Selenium - Following the theme of increased cancer risk, selenium is another antioxidant that experienced a sudden spike in popularity. Selenium was hailed as the prime drug in the fight against skin cancer. A series of trials we run which unfortunately showed that it actually increased the risk! It showed no benefit in other chronic diseases either and its use an an antioxidant was shelved.
Years later the same data was reviewed and it was thought that those who took part in the skin cancer trial had actually had their relative risk of prostate cancer reduced. This prompted the SELECT trial, but fortune seemed certain to doom this treatment. Selenium and Vitamin E were combined and instead of treating the patients yet again the outcomes showed an increased relative risk of prostate cancer.

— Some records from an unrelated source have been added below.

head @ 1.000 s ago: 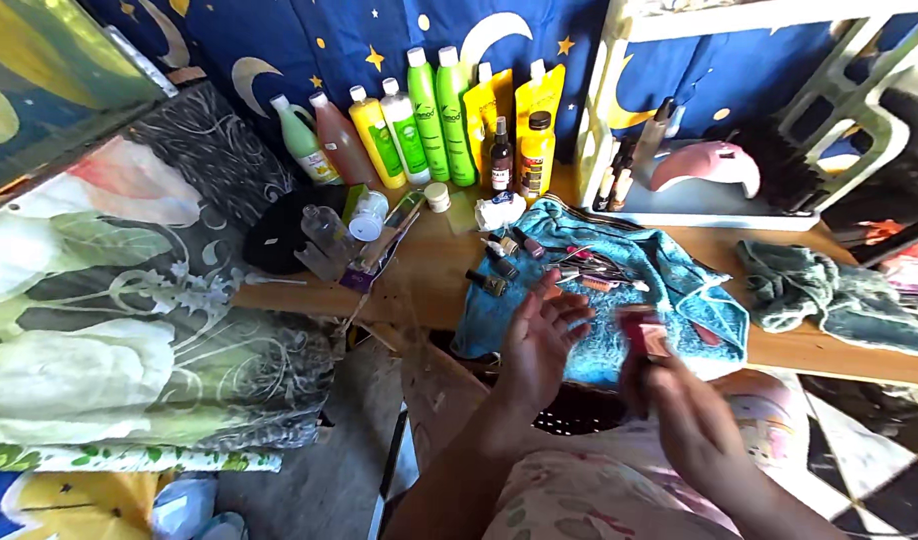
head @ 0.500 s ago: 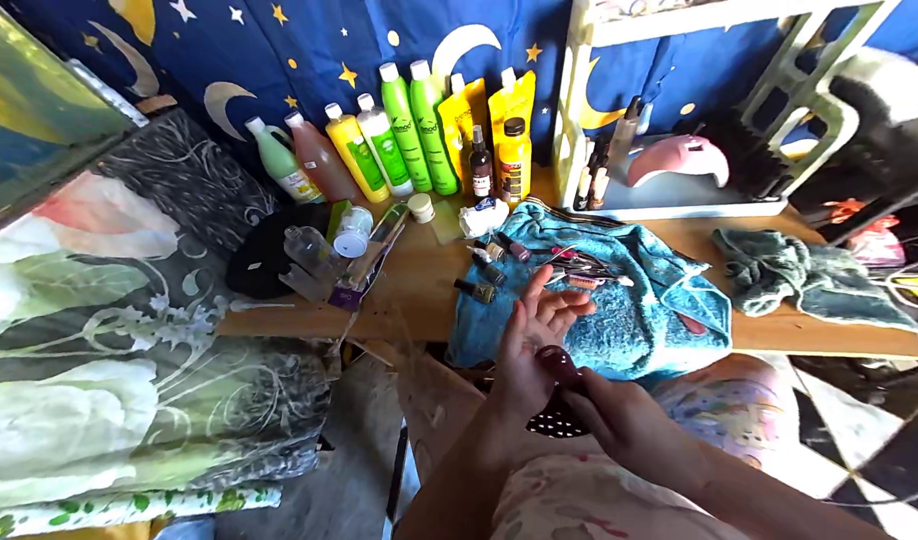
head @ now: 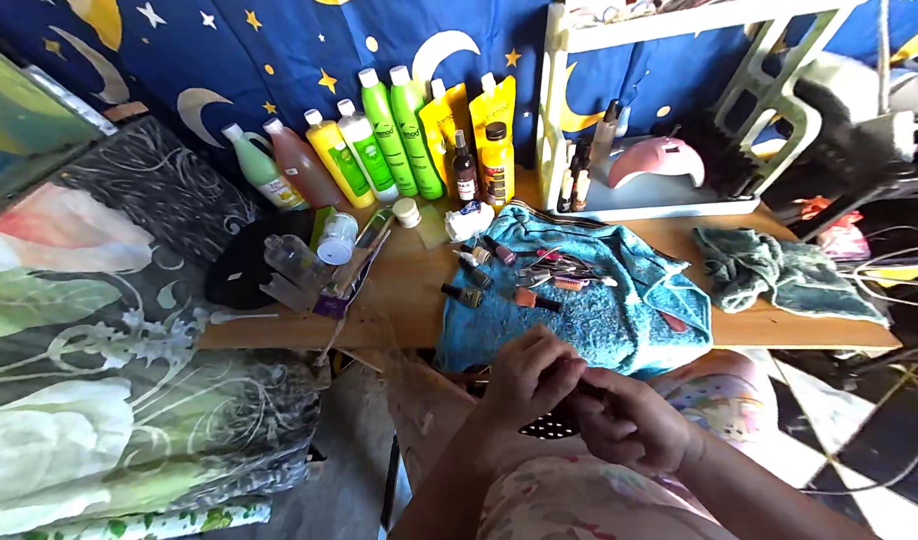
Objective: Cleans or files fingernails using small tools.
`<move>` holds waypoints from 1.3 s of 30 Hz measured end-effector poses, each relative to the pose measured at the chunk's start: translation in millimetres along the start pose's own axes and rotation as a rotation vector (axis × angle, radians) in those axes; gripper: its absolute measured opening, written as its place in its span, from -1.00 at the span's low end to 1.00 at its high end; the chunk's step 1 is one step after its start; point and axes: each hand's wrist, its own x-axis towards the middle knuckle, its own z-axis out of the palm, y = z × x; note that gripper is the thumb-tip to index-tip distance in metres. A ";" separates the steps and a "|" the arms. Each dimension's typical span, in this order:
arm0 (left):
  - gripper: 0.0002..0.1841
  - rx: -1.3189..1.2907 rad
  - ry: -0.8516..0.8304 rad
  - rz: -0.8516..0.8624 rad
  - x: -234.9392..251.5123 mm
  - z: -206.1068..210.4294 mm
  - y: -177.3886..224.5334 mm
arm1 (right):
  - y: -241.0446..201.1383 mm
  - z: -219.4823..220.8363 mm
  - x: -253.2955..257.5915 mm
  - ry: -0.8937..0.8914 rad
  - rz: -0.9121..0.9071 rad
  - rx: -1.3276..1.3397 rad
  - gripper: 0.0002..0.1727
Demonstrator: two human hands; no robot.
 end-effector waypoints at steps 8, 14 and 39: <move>-0.11 -0.532 0.190 -0.546 -5.3 -0.7 -1.8 | -19.1 34.9 -11.5 0.421 -0.596 -1.238 -0.51; -0.20 -1.111 0.425 -0.648 16.0 -6.9 0.3 | 14.5 11.3 14.7 0.317 -0.787 -1.195 -0.47; -0.68 -0.343 0.092 -0.630 7.3 -4.8 12.1 | -23.0 9.0 -1.0 0.576 -0.430 -0.640 -0.73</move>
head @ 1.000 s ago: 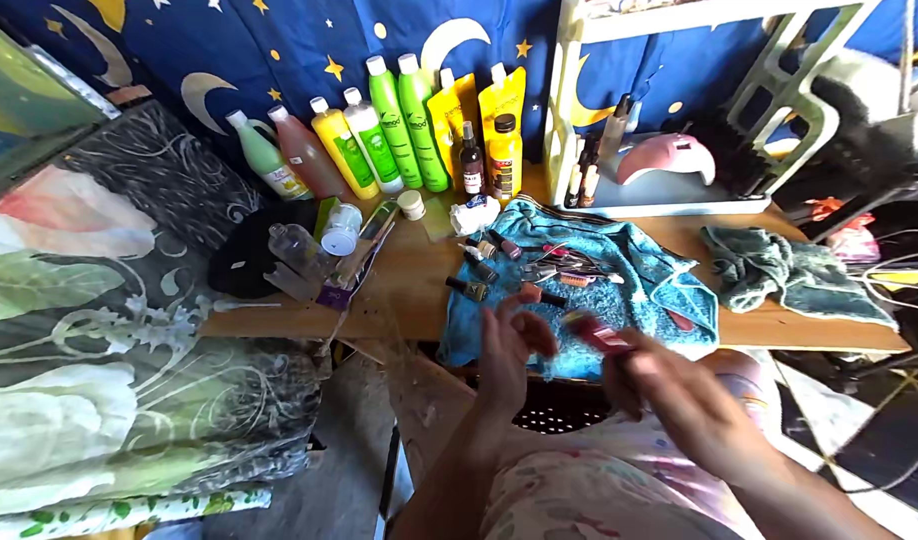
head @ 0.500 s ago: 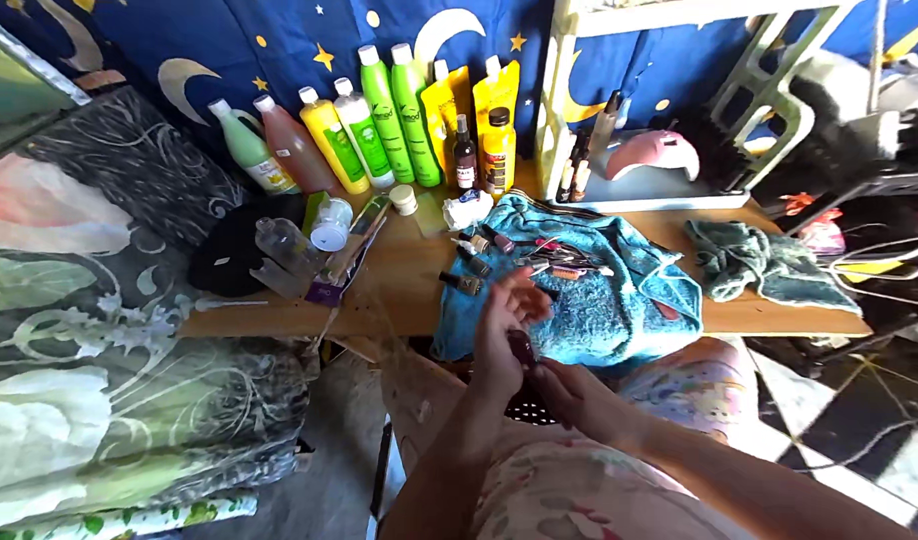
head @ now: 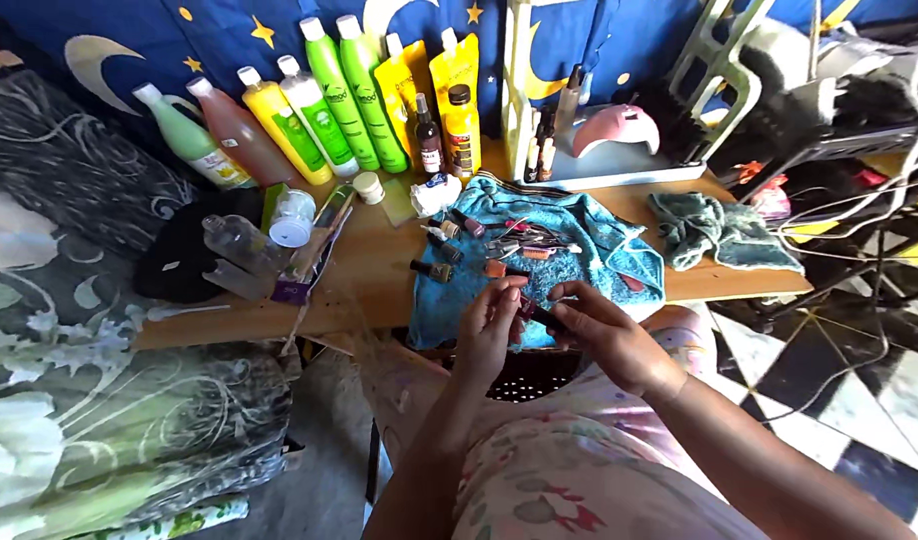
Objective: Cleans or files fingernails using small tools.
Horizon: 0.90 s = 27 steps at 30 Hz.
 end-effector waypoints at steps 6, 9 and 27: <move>-0.67 0.211 0.055 0.086 5.1 1.5 -9.5 | 1.5 -5.7 3.3 0.004 -0.429 -0.303 -0.69; -0.63 0.429 0.048 0.183 10.1 -4.5 -16.9 | -9.0 -17.3 23.1 0.026 -0.552 -0.556 -0.75; -0.66 0.857 0.626 -0.032 51.2 -124.7 -81.2 | -76.6 -170.5 287.7 0.352 -0.092 -1.163 -0.64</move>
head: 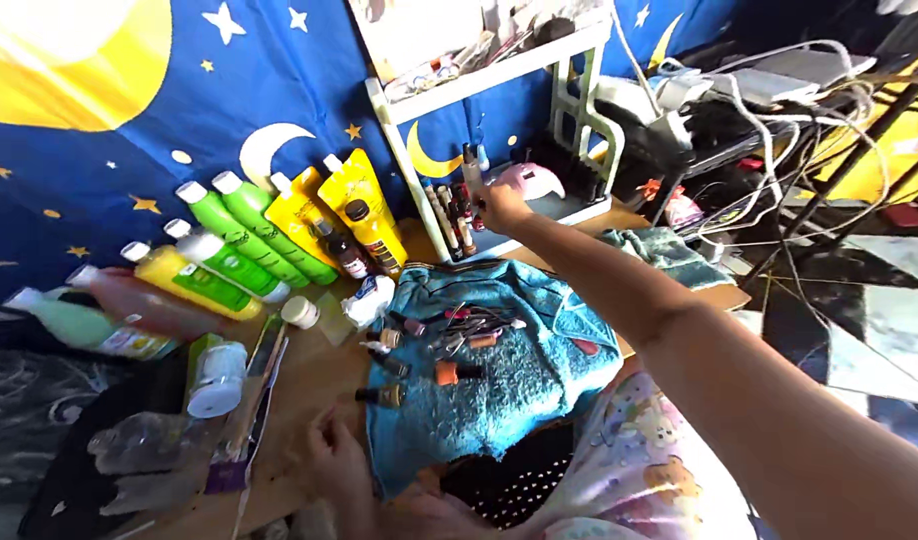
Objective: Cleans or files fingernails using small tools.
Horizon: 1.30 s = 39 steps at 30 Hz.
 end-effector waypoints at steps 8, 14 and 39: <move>-0.69 0.066 0.018 0.036 -2.1 1.7 -3.0 | -4.2 24.1 39.9 -0.076 0.087 -0.015 -0.54; -0.69 0.042 0.017 0.028 -1.9 3.2 -6.4 | -3.6 29.4 44.7 -0.082 0.019 0.038 -0.57; -0.63 -0.170 -0.040 -0.150 -2.0 -20.8 -1.8 | -144.4 102.1 -107.4 -0.354 -0.158 0.050 -0.50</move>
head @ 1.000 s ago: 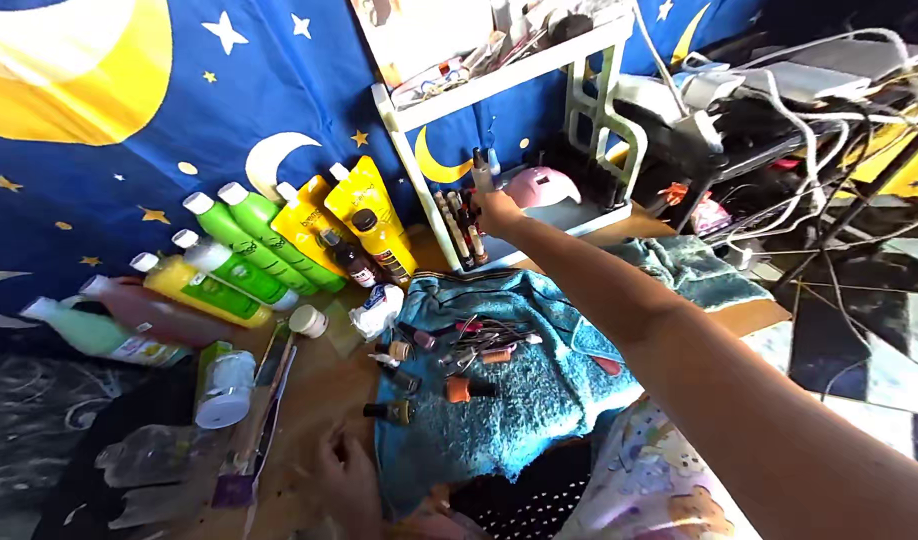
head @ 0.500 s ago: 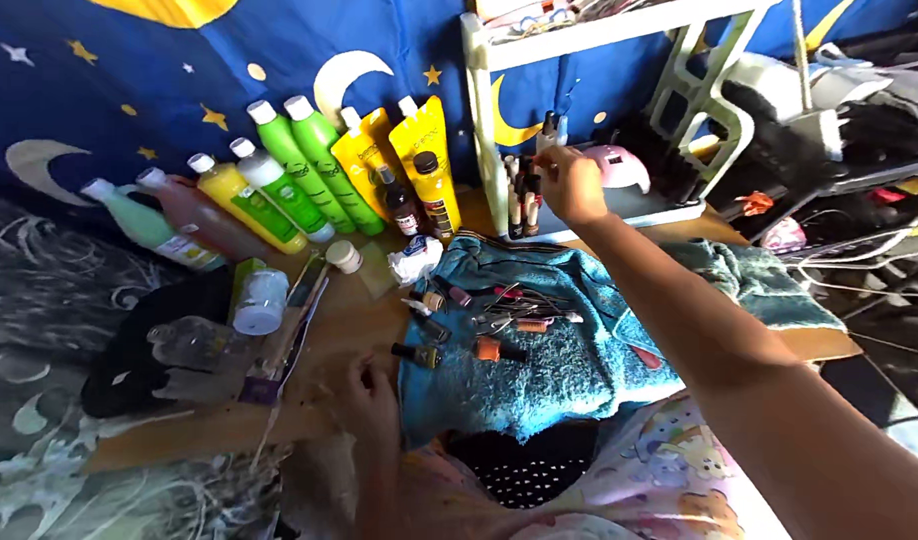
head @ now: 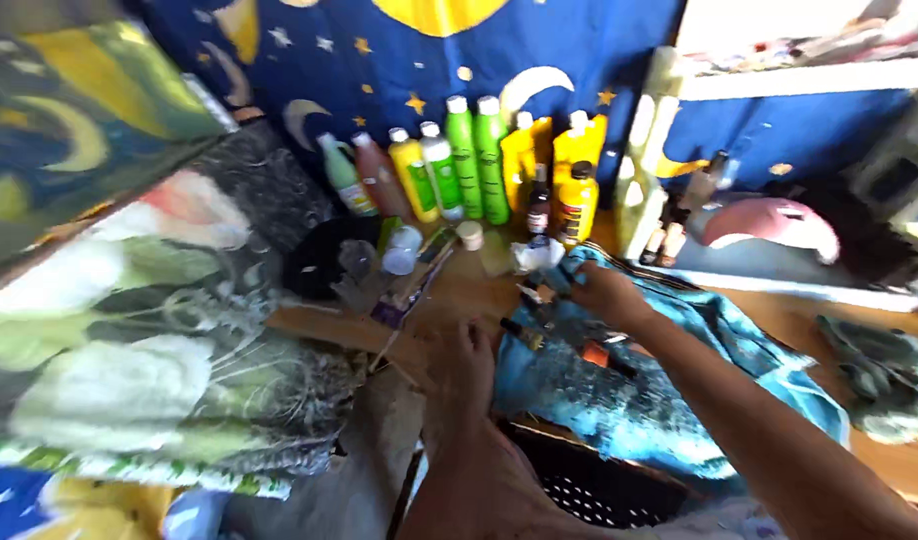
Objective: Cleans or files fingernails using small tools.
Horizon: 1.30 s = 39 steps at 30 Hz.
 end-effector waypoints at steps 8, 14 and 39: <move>-0.37 -0.508 -0.336 0.182 -61.4 11.6 67.7 | -32.5 34.0 -125.9 0.137 -0.392 0.807 -0.59; -0.70 -0.146 -0.281 0.449 -77.0 -2.9 96.7 | -17.4 34.2 -180.4 0.236 -0.462 0.504 -0.66; -0.06 -1.453 -0.580 0.019 -88.3 -8.9 143.1 | -15.3 28.4 -225.4 0.334 -0.812 0.092 -0.57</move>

Vitamin E - Aside from the SELECT trial discussed, Vitamin E had shown promise in a variety of other cancer settings. As an antioxidant it was in the group of supplements that was extensively studied over and over again. Despite the suggestion that health benefits can be found, to quote the research scientists who carried out the work ‘it worked in a test tube but had absolutely no impact when tested in humans’. Don’t bother wasting your time on a substance that had no effect or benefit.
Yohimbe - A popular drug found in Africa, this is made from the tree bark of the Yohimbe tree. An extract is required to gain the blood pressure changing properties of this tree and it is this extract which is being used as a natural aphrodisiac. Although proper drugs like Viagra combat erectile dysfunction in this way they are well regulated and prescribed by a knowledgeable physician. Taking Yohimbe simply isn’t as good as mainstream medication but because it is a natural supplement there are lots of people who create a mythos around it. Don’t be fooled by gossip that you read on the internet, you could end up with some nasty unintended consequences like high blood pressure, vomiting and more.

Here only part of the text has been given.